Requirement -
For the data below, retype word for word the lines from the one containing "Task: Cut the" through the one containing "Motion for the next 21"; drop the pictures.

(Dataset excerpts)
§

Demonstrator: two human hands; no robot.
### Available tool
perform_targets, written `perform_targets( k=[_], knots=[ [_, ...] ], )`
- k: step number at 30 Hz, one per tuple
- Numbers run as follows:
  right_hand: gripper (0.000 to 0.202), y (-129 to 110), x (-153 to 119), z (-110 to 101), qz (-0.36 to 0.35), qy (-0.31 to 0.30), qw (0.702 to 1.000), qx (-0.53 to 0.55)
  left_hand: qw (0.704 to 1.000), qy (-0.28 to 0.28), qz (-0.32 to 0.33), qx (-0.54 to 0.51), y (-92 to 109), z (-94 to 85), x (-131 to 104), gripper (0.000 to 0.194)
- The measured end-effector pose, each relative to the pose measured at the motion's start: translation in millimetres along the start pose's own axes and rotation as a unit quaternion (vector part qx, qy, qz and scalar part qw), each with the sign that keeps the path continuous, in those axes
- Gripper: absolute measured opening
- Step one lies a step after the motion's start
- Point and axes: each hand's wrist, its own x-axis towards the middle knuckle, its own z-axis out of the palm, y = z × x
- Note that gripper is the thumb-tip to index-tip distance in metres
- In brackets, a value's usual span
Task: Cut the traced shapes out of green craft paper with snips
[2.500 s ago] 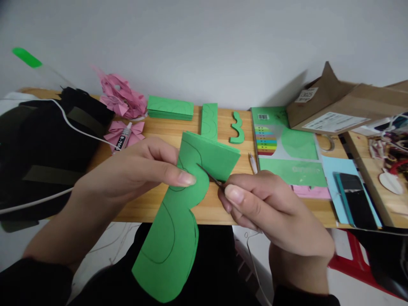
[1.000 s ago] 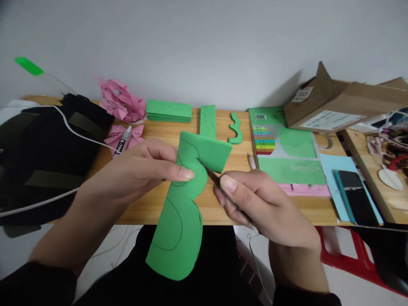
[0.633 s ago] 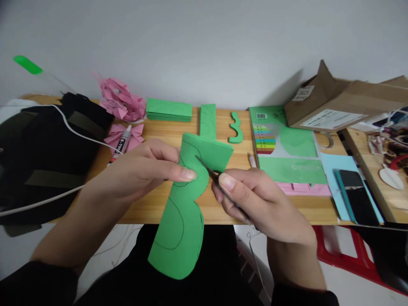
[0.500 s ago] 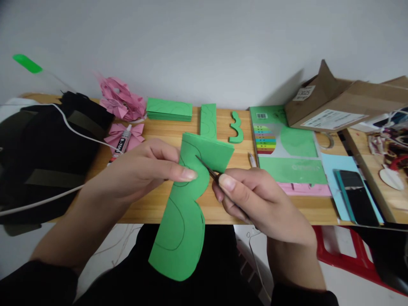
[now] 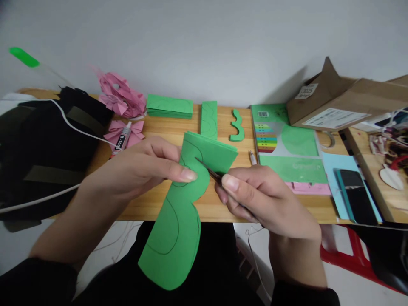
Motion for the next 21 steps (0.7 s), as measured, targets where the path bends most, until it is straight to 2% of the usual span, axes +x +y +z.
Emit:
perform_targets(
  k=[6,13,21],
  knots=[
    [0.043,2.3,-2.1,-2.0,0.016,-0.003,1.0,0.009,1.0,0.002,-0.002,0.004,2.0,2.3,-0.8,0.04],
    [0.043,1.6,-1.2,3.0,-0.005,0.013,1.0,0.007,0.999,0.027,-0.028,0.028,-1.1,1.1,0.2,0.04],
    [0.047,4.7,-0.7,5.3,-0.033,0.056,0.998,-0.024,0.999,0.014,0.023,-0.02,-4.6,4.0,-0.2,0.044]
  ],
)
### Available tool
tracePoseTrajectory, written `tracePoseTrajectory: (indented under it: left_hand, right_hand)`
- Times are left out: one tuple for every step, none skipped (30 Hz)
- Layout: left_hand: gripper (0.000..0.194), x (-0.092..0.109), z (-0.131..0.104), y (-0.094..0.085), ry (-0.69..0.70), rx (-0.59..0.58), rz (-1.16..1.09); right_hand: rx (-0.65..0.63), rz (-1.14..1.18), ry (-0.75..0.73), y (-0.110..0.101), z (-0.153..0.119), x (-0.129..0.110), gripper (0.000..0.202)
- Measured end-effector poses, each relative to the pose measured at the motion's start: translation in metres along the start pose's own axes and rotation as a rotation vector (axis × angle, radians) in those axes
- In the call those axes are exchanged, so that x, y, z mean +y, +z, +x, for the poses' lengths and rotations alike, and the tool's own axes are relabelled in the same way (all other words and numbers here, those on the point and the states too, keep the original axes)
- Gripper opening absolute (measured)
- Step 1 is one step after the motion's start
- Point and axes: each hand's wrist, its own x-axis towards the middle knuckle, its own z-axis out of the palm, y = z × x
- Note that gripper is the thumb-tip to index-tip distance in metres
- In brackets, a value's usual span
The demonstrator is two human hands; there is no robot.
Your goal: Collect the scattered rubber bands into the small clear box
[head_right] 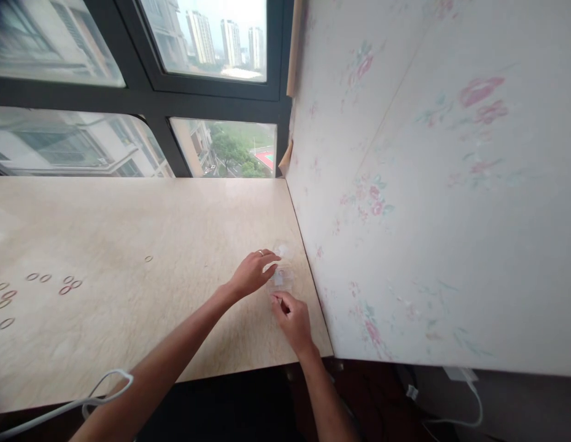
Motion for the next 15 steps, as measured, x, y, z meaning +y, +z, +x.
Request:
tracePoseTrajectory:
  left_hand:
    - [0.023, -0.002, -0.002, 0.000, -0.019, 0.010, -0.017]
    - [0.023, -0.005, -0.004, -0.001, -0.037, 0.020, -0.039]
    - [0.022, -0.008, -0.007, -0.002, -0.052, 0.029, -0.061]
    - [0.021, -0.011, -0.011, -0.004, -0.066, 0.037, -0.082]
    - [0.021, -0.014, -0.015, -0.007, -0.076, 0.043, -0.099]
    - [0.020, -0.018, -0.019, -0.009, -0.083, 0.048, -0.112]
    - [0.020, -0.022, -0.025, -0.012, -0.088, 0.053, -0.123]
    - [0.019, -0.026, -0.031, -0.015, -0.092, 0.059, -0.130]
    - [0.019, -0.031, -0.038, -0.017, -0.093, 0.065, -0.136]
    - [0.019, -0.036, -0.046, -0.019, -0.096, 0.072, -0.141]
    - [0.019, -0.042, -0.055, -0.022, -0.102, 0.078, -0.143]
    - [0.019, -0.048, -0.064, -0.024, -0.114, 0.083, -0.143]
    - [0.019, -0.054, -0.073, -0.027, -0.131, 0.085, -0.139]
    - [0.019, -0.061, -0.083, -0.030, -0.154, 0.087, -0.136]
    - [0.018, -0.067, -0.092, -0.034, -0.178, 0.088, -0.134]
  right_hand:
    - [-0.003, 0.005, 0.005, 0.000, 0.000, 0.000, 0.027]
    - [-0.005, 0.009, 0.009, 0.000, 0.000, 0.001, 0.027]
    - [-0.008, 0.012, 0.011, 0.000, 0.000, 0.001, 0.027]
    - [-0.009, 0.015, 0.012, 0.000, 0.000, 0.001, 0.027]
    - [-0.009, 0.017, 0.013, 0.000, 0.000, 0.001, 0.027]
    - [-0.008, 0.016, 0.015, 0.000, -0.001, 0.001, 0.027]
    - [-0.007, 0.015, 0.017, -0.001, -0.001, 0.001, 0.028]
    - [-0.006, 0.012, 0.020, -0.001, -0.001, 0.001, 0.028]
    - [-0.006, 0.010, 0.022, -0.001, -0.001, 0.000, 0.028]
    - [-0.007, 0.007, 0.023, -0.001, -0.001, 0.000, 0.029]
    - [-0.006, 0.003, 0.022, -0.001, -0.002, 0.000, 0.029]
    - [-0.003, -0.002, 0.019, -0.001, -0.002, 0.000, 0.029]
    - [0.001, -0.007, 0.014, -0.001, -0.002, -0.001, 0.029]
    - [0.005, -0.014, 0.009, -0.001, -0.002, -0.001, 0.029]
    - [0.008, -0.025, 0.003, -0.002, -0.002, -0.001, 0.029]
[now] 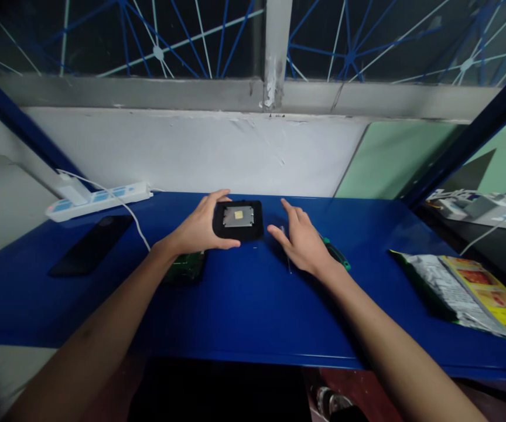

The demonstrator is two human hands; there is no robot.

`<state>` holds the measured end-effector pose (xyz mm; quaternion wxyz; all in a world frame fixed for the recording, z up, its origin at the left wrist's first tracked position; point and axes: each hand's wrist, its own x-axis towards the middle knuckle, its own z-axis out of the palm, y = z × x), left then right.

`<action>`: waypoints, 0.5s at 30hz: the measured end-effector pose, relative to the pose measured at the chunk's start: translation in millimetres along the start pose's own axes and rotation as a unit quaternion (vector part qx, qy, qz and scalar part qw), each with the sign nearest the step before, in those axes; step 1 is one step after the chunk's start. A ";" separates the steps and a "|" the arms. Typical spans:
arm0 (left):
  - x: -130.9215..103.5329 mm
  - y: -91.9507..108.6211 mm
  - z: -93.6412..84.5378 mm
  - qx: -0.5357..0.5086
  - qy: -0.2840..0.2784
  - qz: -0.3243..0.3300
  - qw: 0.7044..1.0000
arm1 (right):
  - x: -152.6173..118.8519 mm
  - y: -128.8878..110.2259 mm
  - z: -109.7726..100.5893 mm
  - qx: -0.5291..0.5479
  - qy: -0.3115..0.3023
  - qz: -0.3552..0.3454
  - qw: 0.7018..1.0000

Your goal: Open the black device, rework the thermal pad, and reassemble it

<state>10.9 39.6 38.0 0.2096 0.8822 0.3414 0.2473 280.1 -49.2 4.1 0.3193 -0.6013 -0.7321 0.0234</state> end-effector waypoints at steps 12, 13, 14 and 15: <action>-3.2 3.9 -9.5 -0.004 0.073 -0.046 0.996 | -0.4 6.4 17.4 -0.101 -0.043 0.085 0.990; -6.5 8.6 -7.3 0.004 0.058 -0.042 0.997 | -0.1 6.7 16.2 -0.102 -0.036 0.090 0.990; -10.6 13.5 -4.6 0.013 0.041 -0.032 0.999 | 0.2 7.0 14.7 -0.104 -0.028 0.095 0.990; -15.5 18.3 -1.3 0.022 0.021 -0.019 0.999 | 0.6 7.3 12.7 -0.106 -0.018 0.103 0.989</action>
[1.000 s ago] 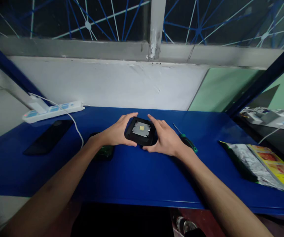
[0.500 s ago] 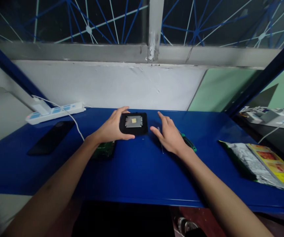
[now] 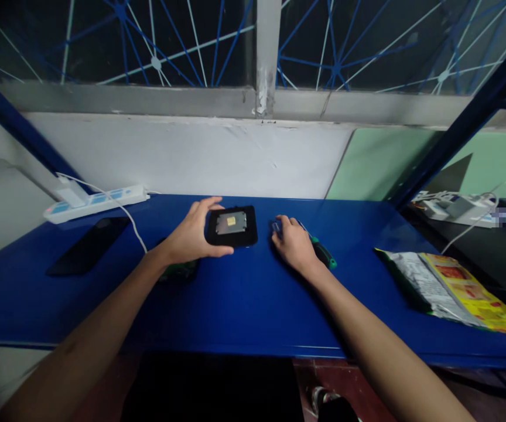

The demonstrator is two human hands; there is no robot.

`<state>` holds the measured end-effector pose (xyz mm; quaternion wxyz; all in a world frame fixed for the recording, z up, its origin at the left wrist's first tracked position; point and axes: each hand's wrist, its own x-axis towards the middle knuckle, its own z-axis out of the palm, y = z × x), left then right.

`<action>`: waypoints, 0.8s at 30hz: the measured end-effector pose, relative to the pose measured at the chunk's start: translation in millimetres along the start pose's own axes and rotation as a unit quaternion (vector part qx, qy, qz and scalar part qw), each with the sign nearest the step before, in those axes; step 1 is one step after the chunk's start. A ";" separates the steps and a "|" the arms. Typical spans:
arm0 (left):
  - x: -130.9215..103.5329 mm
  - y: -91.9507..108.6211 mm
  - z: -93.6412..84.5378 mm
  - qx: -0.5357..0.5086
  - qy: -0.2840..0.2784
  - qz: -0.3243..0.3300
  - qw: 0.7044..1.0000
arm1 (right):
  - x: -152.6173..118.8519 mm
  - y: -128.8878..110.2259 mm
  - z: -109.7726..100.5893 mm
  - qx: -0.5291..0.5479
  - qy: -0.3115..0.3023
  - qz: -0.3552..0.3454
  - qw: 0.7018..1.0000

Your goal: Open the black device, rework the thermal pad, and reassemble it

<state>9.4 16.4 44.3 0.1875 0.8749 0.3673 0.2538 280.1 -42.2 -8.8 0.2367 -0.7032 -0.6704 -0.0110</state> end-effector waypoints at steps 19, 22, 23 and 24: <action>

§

Exercise response -
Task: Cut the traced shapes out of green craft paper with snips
[2.500 s ago] 
[1.000 s ago] 
[0.633 s ago] 
[0.500 s ago] 
[now] 
Motion for the next 21 steps (0.7 s), as measured, targets where the path bends most, until it is straight to 2% of the usual span, axes +x +y +z.

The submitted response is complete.